▶ What to do:
The answer must be every line of the records below that contains the word "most", copied out.

--- Exercise data Enclosed Below ---

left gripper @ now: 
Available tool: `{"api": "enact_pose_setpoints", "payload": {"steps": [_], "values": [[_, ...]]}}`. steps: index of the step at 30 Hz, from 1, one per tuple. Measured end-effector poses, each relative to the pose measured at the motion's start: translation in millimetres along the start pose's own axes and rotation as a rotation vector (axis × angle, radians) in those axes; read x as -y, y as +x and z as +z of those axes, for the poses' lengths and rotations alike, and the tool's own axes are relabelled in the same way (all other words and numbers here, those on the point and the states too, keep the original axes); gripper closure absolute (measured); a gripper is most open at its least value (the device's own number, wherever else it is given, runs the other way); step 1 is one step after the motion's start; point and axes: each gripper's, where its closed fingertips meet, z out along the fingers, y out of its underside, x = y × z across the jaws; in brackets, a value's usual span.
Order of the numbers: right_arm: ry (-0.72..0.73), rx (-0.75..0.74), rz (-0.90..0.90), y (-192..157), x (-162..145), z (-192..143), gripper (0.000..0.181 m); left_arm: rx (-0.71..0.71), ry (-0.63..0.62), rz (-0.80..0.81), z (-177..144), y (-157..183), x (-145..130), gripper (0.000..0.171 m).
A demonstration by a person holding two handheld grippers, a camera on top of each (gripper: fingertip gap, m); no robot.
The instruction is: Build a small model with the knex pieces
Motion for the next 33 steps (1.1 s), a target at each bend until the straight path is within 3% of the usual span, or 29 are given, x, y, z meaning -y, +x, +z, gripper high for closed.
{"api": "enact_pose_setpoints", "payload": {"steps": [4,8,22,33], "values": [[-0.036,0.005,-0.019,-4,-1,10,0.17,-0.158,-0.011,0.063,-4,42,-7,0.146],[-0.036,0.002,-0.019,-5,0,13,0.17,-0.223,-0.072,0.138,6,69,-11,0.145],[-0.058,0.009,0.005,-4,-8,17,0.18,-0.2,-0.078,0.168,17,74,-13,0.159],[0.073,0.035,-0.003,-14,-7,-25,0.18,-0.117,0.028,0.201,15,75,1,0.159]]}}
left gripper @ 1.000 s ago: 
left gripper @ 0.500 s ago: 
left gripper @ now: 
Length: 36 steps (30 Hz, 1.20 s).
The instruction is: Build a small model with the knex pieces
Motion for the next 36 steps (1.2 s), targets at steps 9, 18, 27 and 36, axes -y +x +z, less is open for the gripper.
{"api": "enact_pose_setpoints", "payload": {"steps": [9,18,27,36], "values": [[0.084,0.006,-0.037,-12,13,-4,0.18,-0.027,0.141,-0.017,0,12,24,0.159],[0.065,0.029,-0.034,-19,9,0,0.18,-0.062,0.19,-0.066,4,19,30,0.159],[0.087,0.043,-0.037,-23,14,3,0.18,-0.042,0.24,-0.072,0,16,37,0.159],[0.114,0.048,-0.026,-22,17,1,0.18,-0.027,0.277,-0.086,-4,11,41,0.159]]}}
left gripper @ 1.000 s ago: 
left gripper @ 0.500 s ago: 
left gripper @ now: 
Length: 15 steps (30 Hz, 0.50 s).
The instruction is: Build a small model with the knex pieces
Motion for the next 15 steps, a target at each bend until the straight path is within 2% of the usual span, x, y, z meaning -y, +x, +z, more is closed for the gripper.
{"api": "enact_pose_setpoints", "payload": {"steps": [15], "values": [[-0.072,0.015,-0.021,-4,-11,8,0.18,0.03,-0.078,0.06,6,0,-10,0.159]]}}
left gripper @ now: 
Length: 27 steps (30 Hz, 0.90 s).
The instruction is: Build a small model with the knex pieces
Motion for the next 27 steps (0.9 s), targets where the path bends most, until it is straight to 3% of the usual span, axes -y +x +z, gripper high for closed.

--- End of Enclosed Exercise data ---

▶ Answer space:
Available tool: `{"api": "enact_pose_setpoints", "payload": {"steps": [_], "values": [[_, ...]]}}`. steps: index of the step at 30 Hz, from 1, one per tuple. Measured end-effector poses, each relative to the pose measured at the motion's start: translation in millimetres along the start pose's own axes and rotation as a rotation vector (axis × angle, radians) in those axes; read x as -y, y as +x and z as +z of those axes, for the poses' lengths and rotations alike, and the tool's own axes are relabelled in the same way (all other words and numbers here, those on the point and the states too, keep the original axes); gripper closure absolute (measured); a gripper is most open at its least value (the device's own number, wherever else it is given, runs the other way); step 1 is one step after the motion's start; point and axes: each gripper's, where its closed fingertips meet, z out along the fingers, y out of its underside, x = y × z across the jaws; in brackets, a value's usual span.
Motion for the next 27 steps (0.9 s), targets where the path bends most, until it is straight to 3% of the usual span, axes -y +x +z, gripper high for closed.

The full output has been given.